Head over to my juicy little universe to see what other people are sharing for Poetry Friday.

Also, don't miss new posts over at Books Around the Table - Julie Paschkis reflects on Imperfectionism, Margaret-Chodos Irvine on Beauty in Limitations: A Printmaker's Perspective, Laura Kvasnosky on Responding with Wonder, I offer up my choices for the Best Children's Poetry Books of 2011. 

There have been some lovely posts lately by colleagues of mine (in the MFA-Writing for Children and Young Adults program at Vermont College of Fine Arts) over at Write at Your Own Risk.
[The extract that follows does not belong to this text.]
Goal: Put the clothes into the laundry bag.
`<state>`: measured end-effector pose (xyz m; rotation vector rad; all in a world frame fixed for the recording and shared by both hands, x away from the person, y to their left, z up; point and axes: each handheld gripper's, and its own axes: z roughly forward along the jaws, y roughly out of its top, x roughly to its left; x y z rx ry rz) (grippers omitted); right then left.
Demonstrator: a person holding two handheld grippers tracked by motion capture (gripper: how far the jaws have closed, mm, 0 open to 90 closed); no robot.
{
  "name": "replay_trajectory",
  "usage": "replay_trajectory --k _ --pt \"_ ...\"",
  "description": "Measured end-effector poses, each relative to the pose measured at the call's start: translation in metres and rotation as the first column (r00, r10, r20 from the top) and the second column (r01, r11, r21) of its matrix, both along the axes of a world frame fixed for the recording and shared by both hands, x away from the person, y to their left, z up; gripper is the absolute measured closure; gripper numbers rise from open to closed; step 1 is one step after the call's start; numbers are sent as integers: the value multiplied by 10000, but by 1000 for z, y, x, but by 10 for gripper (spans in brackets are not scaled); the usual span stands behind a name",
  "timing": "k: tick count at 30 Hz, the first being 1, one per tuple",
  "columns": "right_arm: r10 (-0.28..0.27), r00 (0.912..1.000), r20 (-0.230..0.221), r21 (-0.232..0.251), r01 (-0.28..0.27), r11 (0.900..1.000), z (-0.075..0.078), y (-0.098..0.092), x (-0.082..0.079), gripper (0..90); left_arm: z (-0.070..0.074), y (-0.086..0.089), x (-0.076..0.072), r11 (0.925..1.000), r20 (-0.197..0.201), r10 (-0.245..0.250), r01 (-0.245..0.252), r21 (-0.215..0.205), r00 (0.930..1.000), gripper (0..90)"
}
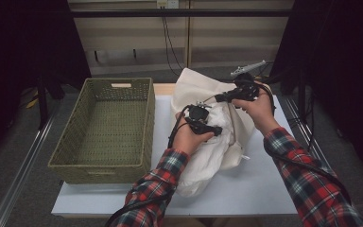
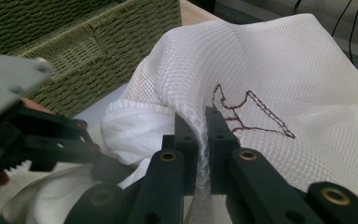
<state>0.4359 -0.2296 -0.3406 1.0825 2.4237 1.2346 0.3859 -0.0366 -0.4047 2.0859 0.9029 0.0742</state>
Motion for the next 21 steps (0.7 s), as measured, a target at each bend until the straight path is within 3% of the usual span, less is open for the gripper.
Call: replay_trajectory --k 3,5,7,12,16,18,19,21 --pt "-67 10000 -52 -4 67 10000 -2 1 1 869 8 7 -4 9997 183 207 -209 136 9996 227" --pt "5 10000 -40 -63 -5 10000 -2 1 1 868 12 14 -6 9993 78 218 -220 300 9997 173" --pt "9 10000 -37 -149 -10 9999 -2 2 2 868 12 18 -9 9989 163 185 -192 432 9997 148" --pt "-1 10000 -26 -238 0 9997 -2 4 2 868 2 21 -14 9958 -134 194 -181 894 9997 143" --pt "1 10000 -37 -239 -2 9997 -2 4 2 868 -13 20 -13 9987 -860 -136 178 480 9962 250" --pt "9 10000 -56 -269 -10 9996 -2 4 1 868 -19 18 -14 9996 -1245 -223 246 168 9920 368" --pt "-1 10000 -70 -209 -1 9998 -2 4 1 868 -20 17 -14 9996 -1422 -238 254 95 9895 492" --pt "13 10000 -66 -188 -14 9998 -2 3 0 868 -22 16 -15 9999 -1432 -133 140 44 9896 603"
  1. So much to love in your kite poem, but two things in particular: the Cairo/higher--oh pair and loco/motion. Impossible to read that poem without feeling lifted!

    Sylvia's book: Exciting news, isn't it? I bought my (first) copy last night and am so eager to read it on Tuesday. I think this will become THE Poetry Month Gift.

    The "call-to-arms": I didn't realize that it was a call-to-arms, but I like that imagery. Pick up a Limerick! Reload your Villanelles! Fire off a couple of couplets! Poets: FIGHT!

  2. Hi Julie, correct me if I'm wrong, but your blog has a new look, right? Refreshingly green.

    Your post is so rich today, I also love checking out Sylvia Vardell's list, she always comes up with fantabulous ones that we really make use of especially when it fits a few of our themes (the list of novels-in-verse in particular was great).

    I also loved reading through your poem, it actually reminded me of a recent book that I have just read and reviewed - Princess Hyacinth: The Surprising tale of a girl who Floated by Florence Parry Heide and Lane Smith - powerful combo there. If you read the book, you'd see lovely parallels with your poem. :) Thanks for sbaring.

  3. Wow. Wow. Wow.

    What a fabulous poem!


  4. You are soaring today, Julie! So much good stuff to check out; I'll be returning often for links. Thanks for sharing your kite poem - the last few lines made me think perhaps St. Francis was flying along beside you. :0)

  5. Ooh the rhythm of your poem is so right for a kite! Love it.